NickleDave · 2023-10-23T22:57:23Z

Describe the bug
None of the values that we log during runs through the CLI are recorded correctly in tensorboard log files

To Reproduce
Train any model e.g. as described in the tutorial: https://vak.readthedocs.io/en/latest/get_started/autoannotate.html
Here is how I am testing, by running a learning curve in a dev environment, set up as described here: https://vak.readthedocs.io/en/latest/development/contributors.html#setting-up-a-development-environment

vak learncurve tests/data_for_tests/generated/configs/TweetyNet_learncurve_audio_cbin_annot_notmat.toml

Then load the events file with vak.common.tensorboard.events2df, inspect the columns, and plot the values.
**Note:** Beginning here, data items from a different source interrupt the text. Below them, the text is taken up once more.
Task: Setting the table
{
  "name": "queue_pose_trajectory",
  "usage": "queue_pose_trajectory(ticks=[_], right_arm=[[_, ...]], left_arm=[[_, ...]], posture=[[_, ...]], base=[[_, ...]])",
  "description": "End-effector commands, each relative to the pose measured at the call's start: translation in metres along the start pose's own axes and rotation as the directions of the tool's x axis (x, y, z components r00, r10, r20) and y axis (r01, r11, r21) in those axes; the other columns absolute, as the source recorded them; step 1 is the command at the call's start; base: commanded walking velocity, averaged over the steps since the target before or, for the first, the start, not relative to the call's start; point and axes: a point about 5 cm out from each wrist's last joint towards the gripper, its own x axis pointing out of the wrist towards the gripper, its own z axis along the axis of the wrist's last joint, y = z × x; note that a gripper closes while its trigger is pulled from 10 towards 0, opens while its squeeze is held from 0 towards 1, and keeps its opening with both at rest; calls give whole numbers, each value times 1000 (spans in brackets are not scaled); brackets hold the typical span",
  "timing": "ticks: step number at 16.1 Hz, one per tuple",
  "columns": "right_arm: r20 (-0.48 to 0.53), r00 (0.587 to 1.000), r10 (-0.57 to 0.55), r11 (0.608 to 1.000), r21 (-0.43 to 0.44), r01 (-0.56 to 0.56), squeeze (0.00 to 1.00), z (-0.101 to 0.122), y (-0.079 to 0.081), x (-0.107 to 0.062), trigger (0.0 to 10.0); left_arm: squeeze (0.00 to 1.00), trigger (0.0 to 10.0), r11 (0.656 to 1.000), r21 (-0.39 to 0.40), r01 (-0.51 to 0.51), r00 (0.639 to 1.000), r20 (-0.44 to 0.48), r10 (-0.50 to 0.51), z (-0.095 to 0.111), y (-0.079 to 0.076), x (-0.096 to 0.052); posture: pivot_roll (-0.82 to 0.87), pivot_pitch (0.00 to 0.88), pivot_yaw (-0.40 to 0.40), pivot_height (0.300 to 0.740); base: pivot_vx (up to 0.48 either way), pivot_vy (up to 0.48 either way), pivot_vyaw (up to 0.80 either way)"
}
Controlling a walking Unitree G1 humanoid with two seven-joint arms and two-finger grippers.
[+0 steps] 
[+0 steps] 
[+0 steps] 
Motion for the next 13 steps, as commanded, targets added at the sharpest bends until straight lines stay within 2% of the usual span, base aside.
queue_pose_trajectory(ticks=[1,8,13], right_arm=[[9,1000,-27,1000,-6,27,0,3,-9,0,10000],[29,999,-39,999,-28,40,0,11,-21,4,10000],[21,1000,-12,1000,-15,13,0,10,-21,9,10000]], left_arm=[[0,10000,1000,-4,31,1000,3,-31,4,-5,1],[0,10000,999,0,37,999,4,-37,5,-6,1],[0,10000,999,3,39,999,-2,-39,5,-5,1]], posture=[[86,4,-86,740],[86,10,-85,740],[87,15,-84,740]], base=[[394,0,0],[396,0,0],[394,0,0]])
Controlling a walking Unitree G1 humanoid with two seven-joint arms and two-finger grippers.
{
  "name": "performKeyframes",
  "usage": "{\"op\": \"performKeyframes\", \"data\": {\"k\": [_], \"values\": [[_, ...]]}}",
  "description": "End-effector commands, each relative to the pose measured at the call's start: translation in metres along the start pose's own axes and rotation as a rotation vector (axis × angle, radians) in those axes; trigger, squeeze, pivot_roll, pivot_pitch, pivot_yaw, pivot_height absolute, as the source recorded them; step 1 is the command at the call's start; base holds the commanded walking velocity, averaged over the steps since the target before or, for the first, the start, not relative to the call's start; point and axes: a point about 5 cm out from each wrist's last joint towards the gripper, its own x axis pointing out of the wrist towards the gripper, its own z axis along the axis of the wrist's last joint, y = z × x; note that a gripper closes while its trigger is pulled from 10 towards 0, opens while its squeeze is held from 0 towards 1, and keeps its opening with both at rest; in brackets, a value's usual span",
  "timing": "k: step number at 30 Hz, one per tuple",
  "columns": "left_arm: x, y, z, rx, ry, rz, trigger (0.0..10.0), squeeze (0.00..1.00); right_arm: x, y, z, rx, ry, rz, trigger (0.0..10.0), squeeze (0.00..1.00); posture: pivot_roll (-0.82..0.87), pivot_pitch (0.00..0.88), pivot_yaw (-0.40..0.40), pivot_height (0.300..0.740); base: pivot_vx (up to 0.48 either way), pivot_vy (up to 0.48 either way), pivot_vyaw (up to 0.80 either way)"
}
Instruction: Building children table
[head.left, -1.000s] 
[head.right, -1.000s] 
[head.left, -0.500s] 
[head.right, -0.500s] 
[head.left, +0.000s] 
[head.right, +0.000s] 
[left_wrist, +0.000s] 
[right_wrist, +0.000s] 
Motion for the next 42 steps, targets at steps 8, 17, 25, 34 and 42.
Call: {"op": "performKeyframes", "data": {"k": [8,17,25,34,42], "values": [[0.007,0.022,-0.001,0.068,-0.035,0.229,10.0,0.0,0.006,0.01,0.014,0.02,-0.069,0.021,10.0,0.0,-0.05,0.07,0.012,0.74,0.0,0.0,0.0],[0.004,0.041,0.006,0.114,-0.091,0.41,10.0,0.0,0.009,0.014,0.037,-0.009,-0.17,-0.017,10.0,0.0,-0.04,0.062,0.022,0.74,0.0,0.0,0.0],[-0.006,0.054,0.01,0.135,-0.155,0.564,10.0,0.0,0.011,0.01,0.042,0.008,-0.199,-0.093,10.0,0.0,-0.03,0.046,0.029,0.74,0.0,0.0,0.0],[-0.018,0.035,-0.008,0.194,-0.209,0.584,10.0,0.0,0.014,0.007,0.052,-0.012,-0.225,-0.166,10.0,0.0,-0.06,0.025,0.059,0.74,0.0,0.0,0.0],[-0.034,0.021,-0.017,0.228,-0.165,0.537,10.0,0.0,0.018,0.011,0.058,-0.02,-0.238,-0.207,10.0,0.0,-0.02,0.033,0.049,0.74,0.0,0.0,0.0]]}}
You will see there is no train_loss, and none of the validation metrics make sense -- if anything the error values appear to increase slightly at the end of a run

You can verify that this is not just a bug in vak by starting up the Tensorboard server where you will again see that there is no train loss, and all the validation metrics look like garbage.
For example, here we see the validation loss in the logs goes up (even though progress bar logging shows that the accuracy increases and the model appears to converge)

However if I train basically the same model in a script, then I don't have this issue. When I again inspect the logs using tensorboard, I now see that the train loss is logged, and the validation metrics appear to make sense:

The script I used to check this is here:
https://github.com/vocalpy/vak/blob/mre-train-loss-logged-in-script-not-library/test-lightning-loss-tweetynet.ipynb

The workaround for this for now then is to run everything as a script 😦

Expected behavior
Logged values are correct

Screenshots
See above

Desktop (please complete the following information):

Operating System: Linux
Version: 1.0.0a4, dev

Additional context
Add any other context about the problem here.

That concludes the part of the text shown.